> _What is needed_
Copy exactly the lines of the data below that run from the line holding "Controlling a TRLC" through the line holding "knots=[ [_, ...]", both ends included.

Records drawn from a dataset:
■ ■ ■ ■ ■
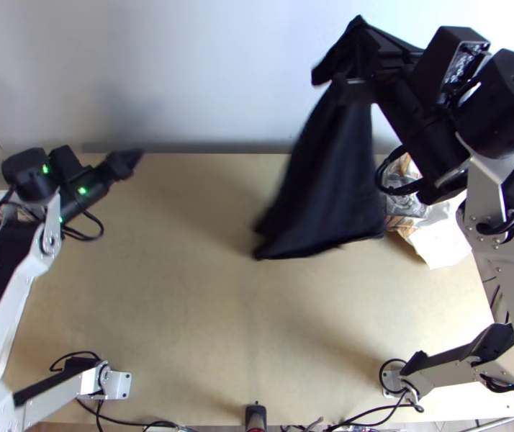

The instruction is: Fold the t-shirt

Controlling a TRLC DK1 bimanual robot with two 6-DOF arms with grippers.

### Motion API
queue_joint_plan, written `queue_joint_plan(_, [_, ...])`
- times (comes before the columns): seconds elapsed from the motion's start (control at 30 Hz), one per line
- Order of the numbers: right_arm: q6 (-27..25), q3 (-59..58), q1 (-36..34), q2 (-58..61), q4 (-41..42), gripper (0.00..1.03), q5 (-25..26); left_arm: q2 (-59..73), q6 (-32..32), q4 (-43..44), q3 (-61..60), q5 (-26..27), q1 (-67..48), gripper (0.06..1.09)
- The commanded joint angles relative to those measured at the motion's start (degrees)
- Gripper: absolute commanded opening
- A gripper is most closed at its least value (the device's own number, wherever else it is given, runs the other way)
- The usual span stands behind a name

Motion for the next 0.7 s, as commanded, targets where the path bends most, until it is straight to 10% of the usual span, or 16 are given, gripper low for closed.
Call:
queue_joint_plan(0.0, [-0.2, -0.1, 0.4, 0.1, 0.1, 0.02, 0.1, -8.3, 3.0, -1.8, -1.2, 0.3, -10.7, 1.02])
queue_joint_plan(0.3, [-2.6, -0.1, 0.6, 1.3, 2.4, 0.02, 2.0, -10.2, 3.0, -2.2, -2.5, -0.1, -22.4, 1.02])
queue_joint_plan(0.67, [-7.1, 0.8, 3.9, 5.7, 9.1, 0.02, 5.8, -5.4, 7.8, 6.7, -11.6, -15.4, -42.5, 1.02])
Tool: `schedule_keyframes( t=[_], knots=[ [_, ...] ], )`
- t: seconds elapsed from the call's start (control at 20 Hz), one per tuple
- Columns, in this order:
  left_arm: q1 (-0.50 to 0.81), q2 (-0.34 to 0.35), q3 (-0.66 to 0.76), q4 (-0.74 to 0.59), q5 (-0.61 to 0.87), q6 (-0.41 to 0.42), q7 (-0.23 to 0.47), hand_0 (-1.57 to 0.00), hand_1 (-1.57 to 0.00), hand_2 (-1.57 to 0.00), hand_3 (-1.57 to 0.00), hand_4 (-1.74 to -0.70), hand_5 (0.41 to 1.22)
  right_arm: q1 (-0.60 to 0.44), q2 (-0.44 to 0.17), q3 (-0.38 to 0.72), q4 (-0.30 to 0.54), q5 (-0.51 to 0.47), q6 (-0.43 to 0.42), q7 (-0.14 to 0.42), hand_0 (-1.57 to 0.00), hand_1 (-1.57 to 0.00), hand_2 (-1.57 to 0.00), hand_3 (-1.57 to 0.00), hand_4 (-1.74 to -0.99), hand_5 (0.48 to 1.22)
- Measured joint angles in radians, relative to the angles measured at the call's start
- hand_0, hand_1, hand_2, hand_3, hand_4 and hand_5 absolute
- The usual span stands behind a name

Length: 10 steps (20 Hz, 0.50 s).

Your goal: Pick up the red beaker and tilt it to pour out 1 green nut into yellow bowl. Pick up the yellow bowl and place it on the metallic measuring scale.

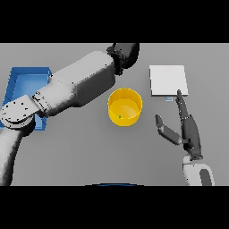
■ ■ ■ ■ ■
> _Response for this exercise_
Controlling a TRLC DK1 bimanual robot with two 6-DOF arms with grippers.

### Motion API
queue_joint_plan, written `queue_joint_plan(_, [_, ...])`
- times (comes before the columns): seconds elapsed from the motion's start (control at 30 Hz), one per line
- Order of the numbers: right_arm: q6 (-27..25), q3 (-59..58), q1 (-36..34), q2 (-58..61), q4 (-41..42), gripper (0.00..1.03), q5 (-25..26); left_arm: q2 (-59..73), q6 (-32..32), q4 (-43..44), q3 (-61..60), q5 (-26..27), q1 (-67..48), gripper (0.06..1.09)
- The commanded joint angles relative to those measured at the motion's start (degrees)
- Gripper: absolute commanded opening
- A gripper is most closed at its least value (the device's own number, wherever else it is given, runs the other way)
- The usual span stands behind a name

Motion for the next 0.7 s, as commanded, targets where the path bends most, until it is straight to 10% of the usual span, or 16 are given, gripper low for closed.
Call:
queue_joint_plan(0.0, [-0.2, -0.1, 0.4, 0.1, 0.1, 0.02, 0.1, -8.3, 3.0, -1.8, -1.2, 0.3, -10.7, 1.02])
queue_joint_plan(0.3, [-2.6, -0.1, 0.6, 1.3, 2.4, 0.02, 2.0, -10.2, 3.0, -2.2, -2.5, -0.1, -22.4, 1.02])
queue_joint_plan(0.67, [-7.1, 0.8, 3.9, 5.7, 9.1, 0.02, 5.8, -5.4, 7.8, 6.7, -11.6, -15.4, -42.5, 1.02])
Tool: `schedule_keyframes( t=[_], knots=[ [_, ...] ], )`

No additional output is expected.